Can’t Ignore Secondary Endpoints 

In his editorial, Angiolillo notes that MATRIX can sometimes be difficult to interpret given its design and some of its neutral findings. He pointed out that glycoprotein IIb/IIIa use was left to the discretion of the operator, and as a result the two treatment groups were unbalanced. Upstream use of unfractionated heparin in one-third of patients was also a confounding factor.

Although MATRIX did not show superiority of bivalirudin versus unfractionated heparin (with or without glycoprotein IIb/IIIa inhibitors) on the composite endpoint of ischemic and bleeding endpoints, “it could be argued that these results will still leave the controversy on the optimal antithrombotic regimen to use during PCI unresolved,” he writes.

Angiolillo adds that the secondary endpoints should be interpreted cautiously but says the reduction in bleeding and mortality with bivalirudin “cannot be ignored given the established link between these outcomes.” For this reason, bivalirudin remains an acceptable treatment for patients with acute coronary syndrome undergoing PCI and a very reasonable option in patients at high risk for bleeding.

Valgimigli agrees. “I think there is a still quite a viable role for bivalirudin in selected patients,” he said. “Based on the MATRIX results, as well as the other data we have seen before, bivalirudin should really be reserved for patients who are perceived to be at high risk of bleeding at the time of intervention. Whatever study you design, bivalirudin’s effect on bleeding [risk] is really quite remarkable.”

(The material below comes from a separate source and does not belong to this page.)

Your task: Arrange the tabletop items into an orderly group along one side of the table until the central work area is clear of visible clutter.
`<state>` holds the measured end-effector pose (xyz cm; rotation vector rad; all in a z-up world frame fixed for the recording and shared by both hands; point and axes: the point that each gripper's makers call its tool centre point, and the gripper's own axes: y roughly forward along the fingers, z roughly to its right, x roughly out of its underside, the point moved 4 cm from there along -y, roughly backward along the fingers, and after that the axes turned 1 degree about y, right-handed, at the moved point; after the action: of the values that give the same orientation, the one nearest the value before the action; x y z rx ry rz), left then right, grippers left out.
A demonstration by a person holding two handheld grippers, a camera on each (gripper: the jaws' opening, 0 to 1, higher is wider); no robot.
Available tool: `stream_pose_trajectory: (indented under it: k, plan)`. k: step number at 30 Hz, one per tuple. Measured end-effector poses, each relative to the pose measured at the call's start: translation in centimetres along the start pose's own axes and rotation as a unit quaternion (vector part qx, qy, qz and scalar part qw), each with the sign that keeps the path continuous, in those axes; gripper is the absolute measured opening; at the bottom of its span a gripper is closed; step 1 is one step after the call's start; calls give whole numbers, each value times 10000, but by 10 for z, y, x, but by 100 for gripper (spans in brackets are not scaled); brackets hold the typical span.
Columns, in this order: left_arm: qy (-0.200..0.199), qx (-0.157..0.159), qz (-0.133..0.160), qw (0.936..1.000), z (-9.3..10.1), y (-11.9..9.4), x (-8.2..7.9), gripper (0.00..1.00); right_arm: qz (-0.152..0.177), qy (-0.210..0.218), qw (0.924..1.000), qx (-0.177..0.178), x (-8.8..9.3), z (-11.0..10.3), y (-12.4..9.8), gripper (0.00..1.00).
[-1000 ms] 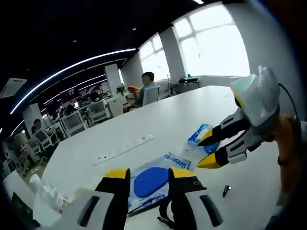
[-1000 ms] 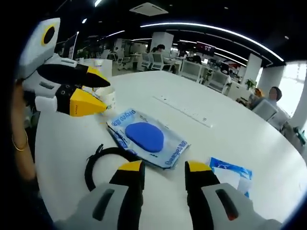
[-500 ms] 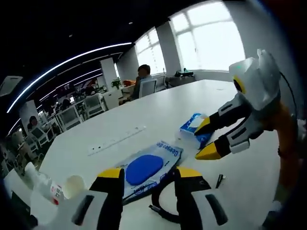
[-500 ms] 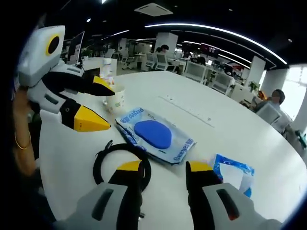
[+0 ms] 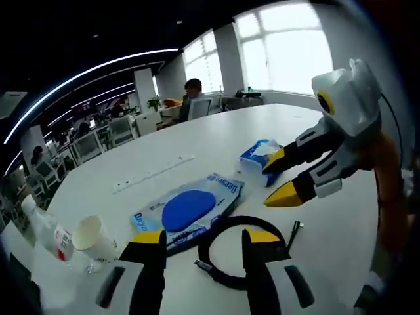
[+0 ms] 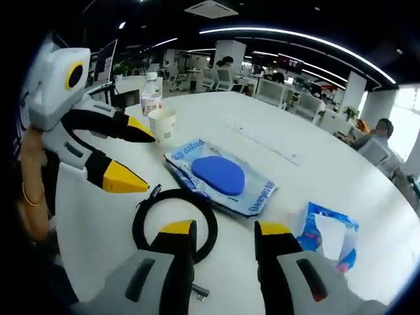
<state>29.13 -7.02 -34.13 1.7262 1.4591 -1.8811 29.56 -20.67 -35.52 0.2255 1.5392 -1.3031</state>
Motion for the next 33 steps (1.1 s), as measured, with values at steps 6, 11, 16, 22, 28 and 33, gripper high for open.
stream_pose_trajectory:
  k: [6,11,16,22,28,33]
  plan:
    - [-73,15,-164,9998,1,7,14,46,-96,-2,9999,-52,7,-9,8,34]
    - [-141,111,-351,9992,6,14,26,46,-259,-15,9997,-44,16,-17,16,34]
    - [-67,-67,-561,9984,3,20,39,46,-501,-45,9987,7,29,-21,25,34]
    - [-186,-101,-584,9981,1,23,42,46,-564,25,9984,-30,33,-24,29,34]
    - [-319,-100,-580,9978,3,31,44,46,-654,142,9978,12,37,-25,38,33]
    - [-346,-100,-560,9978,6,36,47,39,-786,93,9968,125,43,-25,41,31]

For the clinical community, physicians will need to determine if the advantage of bivalirudin for reducing bleeding is worth the increased costs of treatment, Valgimigli told TCTMD. With the availability of generic bivalirudin, he believes that decision is easier to make. “It’s a personal and institutional choice, but the data speaks to the fact that bivalirudin is not that bad,” he said.

Byrne said bivalirudin might be used selectively in some situations, such as complicated cases where operators are performing PCI via the femoral artery, but use is rare. “It might have a role in selected patients, but use at our institution at the moment is zero and I think that’s the experience of many of my colleagues in Europe,” said Byrne.

Disclosures
  • Valgimigli reports grants/personal fees from The Medicines Company and Terumo, grants/personal fees from AstraZeneca, and personal fees St. Jude Vascular, Alvimedica, Abbott Vascular, and Correvio.
  • Angiolillo reports consulting fees/honoraria from Amgen, Aralez, AstraZeneca, Bayer, Biosensors, Bristol-Myers Squibb, Chiesi, Daiichi-Sankyo, Eli Lilly, Janssen, Merck, PLx Pharma, Pfizer, Sanofi, and The Medicines Company. He reports payment for participation in review activities from CeloNova and St. Jude and institutional grants from Amgen, AstraZeneca, Bayer, Biosensors, CeloNova, CSL Behring, Daiichi-Sankyo, Eisai, Eli-Lilly, Gilead, Janssen, Matsutani Chemical Industry Co, Merck, Novartis, Osprey Medical, and Renal Guard Solutions.